Find and copy each line of the listing below that has the word "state" in it.

+ + + +

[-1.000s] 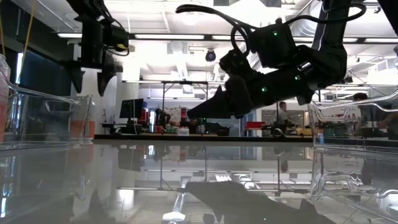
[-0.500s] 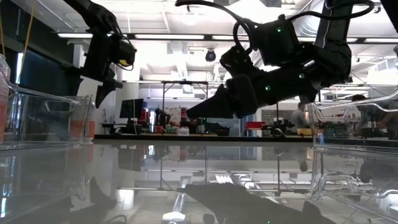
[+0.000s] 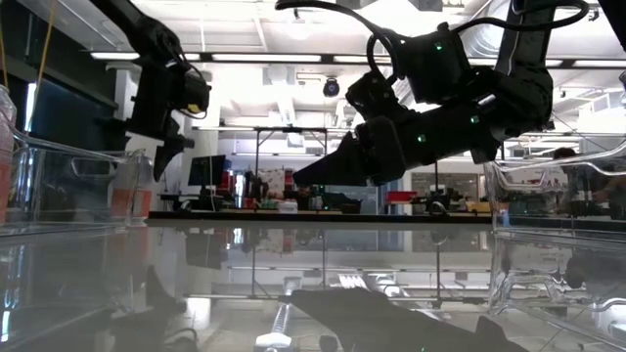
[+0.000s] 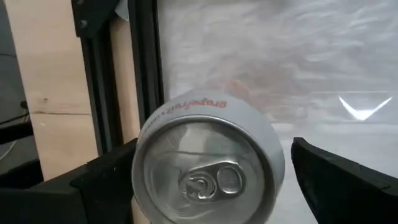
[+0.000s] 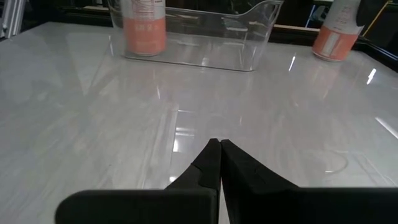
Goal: Sort soda cans
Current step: Put the orange-white soda can into the left transparent bin
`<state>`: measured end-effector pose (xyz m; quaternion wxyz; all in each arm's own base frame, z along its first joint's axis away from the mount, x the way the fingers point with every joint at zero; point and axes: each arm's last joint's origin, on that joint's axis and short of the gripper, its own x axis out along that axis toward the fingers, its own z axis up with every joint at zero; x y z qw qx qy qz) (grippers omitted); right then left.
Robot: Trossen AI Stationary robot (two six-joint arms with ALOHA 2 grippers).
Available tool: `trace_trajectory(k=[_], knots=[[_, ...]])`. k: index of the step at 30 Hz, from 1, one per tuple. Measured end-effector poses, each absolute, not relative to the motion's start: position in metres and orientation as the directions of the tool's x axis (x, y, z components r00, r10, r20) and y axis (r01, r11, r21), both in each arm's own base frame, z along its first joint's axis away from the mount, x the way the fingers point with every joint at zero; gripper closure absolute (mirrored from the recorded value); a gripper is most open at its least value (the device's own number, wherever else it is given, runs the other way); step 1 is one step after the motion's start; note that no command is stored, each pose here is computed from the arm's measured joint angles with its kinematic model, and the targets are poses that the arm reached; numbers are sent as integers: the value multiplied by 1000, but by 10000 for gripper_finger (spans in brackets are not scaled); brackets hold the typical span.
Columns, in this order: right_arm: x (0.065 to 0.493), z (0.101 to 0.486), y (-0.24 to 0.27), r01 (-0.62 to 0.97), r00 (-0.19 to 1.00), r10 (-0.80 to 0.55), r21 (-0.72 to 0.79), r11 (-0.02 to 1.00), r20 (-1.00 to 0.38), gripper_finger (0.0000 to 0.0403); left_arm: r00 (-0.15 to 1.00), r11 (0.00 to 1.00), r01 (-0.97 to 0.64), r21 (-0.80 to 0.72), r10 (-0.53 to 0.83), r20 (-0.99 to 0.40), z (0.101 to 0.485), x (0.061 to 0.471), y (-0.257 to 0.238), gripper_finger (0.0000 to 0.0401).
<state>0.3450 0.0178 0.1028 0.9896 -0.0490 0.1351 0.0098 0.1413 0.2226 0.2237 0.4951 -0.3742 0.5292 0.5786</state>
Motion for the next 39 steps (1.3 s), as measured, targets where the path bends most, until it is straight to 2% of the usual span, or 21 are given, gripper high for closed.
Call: trace_trajectory(k=[9, 15, 18, 21, 26, 34, 36, 39], knots=[[345, 103, 18, -28, 963, 8, -71, 997, -268, 403, -212, 79, -970, 230, 189, -959, 216, 141, 223, 47], [345, 103, 18, -29, 963, 9, -70, 997, -268, 403, -214, 96, -968, 233, 174, -961, 216, 141, 222, 86], [345, 103, 20, -35, 963, 15, -70, 997, -268, 403, -218, 142, -960, 242, 168, -961, 218, 141, 220, 111], [345, 103, 24, -45, 963, 24, -70, 997, -270, 403, -223, 176, -952, 252, 168, -960, 223, 142, 211, 113], [344, 102, 26, -50, 961, 28, -71, 996, -275, 403, -213, 235, -937, 258, 200, -956, 247, 145, 187, 113], [344, 102, 26, -49, 961, 28, -71, 996, -275, 403, -173, 408, -871, 274, 266, -948, 321, 167, 126, 113], [344, 102, 26, -49, 961, 27, -71, 996, -275, 403, -126, 438, -864, 250, 293, -948, 338, 176, 111, 113], [344, 102, 26, -48, 961, 27, -71, 996, -275, 403, 30, 490, -862, 128, 302, -953, 360, 188, 88, 113]])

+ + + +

> _Exercise response_
`<state>`: measured end-effector pose (xyz m; quaternion wxyz; all in each arm's own base frame, z along its first joint's axis away from the mount, x the way the fingers point with every joint at zero; point and axes: each arm's last joint's origin, on that joint's axis and short of the gripper, its own x axis out along that axis toward the fingers, its own z axis up with every joint at zero; x y z qw qx qy qz) (grippers omitted); right then left.
<state>0.3450 0.0178 0.1028 0.9896 -0.0490 0.1351 0.0098 0.1413 0.2226 0.2237 0.4951 -0.3742 0.5292 0.5786</state>

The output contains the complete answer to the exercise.